WHAT THE TASK ASKS » Copy out every line of the records in which "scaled" can be found.

GIVEN RECORDS Start Marker

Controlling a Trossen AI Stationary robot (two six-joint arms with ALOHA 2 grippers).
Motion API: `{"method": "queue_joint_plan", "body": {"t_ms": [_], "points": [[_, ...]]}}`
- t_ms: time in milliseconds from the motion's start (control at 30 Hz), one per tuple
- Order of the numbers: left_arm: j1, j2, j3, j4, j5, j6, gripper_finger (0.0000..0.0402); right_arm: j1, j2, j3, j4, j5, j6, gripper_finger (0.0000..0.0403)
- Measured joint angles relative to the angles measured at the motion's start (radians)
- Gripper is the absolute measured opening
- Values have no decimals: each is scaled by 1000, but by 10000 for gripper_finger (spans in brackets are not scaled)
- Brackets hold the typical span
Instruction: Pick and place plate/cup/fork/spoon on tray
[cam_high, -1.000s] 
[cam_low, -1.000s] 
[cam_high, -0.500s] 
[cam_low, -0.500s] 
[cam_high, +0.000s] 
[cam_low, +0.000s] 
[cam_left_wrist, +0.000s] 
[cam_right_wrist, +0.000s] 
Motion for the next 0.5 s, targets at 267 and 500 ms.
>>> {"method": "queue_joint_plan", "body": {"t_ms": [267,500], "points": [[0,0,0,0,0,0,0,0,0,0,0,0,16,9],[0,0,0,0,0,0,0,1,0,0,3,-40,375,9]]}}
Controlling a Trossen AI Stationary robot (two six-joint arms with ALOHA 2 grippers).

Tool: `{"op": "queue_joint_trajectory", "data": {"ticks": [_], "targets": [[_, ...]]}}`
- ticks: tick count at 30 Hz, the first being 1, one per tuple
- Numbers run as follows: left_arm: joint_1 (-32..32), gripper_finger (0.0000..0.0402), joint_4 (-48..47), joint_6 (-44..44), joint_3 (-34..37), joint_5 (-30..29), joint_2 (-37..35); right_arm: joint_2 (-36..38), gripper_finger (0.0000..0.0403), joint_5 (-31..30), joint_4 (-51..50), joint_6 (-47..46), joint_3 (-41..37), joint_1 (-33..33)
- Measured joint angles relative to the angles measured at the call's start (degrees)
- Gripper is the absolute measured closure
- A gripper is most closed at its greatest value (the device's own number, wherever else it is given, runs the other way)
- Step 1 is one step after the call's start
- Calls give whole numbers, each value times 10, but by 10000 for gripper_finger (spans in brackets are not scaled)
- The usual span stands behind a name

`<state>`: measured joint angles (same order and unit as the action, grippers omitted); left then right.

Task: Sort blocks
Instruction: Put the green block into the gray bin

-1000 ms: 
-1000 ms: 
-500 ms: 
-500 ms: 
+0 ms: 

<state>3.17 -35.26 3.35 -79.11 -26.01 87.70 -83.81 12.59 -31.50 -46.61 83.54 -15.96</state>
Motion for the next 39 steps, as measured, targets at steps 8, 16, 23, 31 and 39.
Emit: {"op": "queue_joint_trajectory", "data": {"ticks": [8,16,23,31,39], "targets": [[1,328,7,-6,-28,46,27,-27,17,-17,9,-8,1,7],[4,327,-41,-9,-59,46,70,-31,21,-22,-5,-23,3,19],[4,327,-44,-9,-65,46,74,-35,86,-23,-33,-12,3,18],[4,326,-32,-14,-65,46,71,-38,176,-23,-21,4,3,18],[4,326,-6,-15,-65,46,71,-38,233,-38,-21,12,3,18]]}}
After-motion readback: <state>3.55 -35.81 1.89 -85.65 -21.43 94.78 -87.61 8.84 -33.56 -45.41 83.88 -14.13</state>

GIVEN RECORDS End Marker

TASK OUTPUT »
- Values have no decimals: each is scaled by 1000, but by 10000 for gripper_finger (spans in brackets are not scaled)
- Calls give whole numbers, each value times 10, but by 10000 for gripper_finger (spans in brackets are not scaled)

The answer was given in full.